Um exemplo disso é Bernadete Araújo. Ela é mãe de uma pessoa com deficiência, o Ivan Carlos Nacimento, de 35 anos. Ela conta que sempre buscou atender as necessidades de seu filho, o colocando em primeiro lugar.
“No início foi muito difícil. Sempre tentei buscar ajuda e a força que eu precisava. Querendo ou não, a gente sempre abre mão de muitas coisas. O cuidado como mulher, a gente vê a realidade de outras mulheres, e a gente não tem esse tempo que muitas outras têm. A gente, com filho especial, requer um trabalho e um cuidado a mais. Você não tem muito tempo para cuidar de você mesma. Não é fácil, mas a gente sempre vai arrumando um jeitinho de lidar com a situação”, conta Bernadete. “A gente não pode negar que a gente se larga e deixa a desejar o lado mulher. Você se envolve tanto com a necessidade do filho que, às vezes, a gente acaba deixando a desejar”, completa.

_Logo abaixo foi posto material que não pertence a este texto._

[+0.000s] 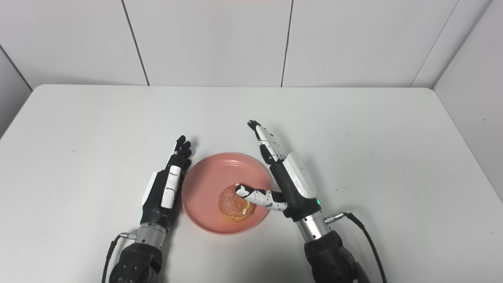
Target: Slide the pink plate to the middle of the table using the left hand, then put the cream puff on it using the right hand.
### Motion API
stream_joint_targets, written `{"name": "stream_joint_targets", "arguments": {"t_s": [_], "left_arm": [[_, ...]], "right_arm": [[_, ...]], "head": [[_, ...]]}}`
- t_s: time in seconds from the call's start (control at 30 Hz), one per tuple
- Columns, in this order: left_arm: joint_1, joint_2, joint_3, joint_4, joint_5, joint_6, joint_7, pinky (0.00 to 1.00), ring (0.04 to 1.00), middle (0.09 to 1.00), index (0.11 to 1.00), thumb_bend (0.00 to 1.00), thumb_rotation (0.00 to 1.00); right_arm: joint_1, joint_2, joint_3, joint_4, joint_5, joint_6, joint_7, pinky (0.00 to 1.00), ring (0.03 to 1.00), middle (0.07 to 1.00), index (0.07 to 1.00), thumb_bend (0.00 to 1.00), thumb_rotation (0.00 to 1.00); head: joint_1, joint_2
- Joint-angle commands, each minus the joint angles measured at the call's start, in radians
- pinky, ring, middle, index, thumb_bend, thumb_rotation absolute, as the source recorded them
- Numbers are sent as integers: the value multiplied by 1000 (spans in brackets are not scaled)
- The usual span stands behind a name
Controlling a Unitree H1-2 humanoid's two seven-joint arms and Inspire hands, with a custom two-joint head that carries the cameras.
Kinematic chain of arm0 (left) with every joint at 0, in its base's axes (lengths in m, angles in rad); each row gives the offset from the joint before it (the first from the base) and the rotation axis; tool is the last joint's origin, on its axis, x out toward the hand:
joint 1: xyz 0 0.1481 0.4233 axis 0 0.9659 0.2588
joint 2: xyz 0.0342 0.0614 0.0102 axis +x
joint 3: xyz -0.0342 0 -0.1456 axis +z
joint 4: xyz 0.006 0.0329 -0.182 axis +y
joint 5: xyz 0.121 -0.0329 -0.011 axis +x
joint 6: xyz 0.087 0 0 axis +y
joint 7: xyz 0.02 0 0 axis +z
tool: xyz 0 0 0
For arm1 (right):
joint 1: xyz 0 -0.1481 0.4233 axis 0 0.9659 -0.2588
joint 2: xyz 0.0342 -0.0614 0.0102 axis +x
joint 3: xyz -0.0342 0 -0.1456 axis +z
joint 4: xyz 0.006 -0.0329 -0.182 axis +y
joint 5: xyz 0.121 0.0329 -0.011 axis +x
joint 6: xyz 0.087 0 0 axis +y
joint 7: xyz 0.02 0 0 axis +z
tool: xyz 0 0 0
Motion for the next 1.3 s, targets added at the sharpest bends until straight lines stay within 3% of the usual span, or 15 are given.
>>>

A assistente social, doutora em Política Social, Célia Barbosa da Silva Pereira entende o Dia Internacional da Mulher como um dia de luta para que as mulheres possam escancarar para a sociedade a desigualdade social em que vivem todos os dias, que é o tratamento diferenciado pelo simples fato de serem mulheres.
“Todas as mulheres já são relegadas ao trabalho reprodutivo de realizar as atividades domésticas e dos cuidados com as pessoas da casa, tendo elas deficiência ou não. E isso é visto pela sociedade como algo natural da mulher. A mulher tem que fazer porque é da natureza feminina e isso não é visto como trabalho”, afirma Célia.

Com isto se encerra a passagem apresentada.